Monitoring Recommendations

  • Enable crash dump collection for services handling encrypted email or CMS content
  • Monitor system logs for OpenSSL-related error messages indicating malformed ASN.1 structures
  • Deploy network-level monitoring to detect anomalous CMS message structures
  • Implement file integrity monitoring on OpenSSL library files to ensure patched versions remain deployed

How to Mitigate CVE-2025-15467

Immediate Actions Required

  • Upgrade OpenSSL to the latest patched version immediately
  • Identify all applications and services using vulnerable OpenSSL versions 3.0 through 3.6
  • Implement network-level filtering to reject malformed CMS messages at perimeter security devices
  • Temporarily disable S/MIME AuthEnvelopedData processing if patches cannot be immediately applied

Patch Information

OpenSSL has released security patches addressing this vulnerability. Organizations should upgrade to patched versions as documented in the OpenSSL Security Advisory. Multiple commits have been released for different OpenSSL branches:

Note: OpenSSL 1.1.1 and 1.0.2 are not affected by this issue.

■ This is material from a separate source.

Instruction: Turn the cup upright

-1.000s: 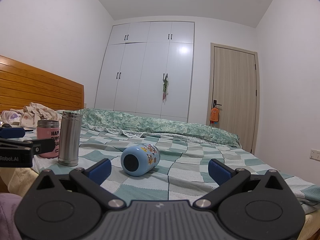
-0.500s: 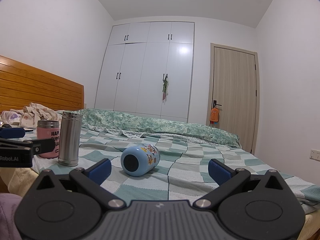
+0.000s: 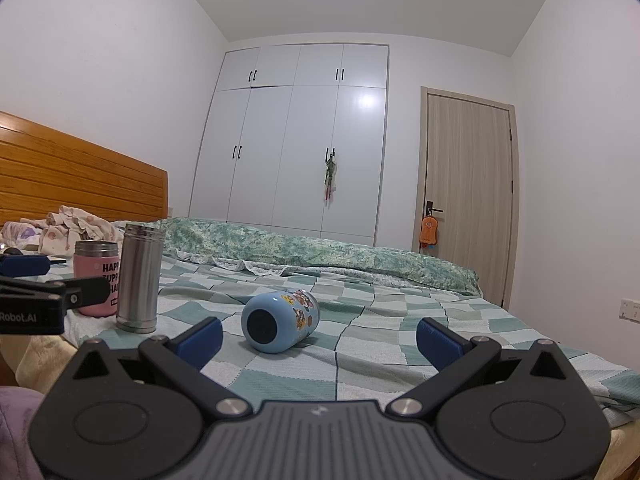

FIPS modules in versions 3.6, 3.5, 3.4, 3.3, and 3.0 are also not affected as the CMS implementation is outside the FIPS module boundary.

Workarounds

  • Disable processing of untrusted CMS/PKCS#7 content using AEAD ciphers until patches are applied
  • Configure mail transfer agents to reject or quarantine S/MIME AuthEnvelopedData messages
  • Implement input validation at the application layer to reject CMS messages before OpenSSL processing
  • Use network security controls to filter incoming CMS content from untrusted sources
bash
# Check OpenSSL version to determine vulnerability status
openssl version -a

# Verify OpenSSL library paths and identify all instances
find /usr -name "libssl.so*" -o -name "libcrypto.so*" 2>/dev/null

# List applications linked against OpenSSL
lsof | grep -E "libssl|libcrypto" | awk '{print $1}' | sort -u

Disclaimer: This content was generated using AI. While we strive for accuracy, please verify critical information with official sources.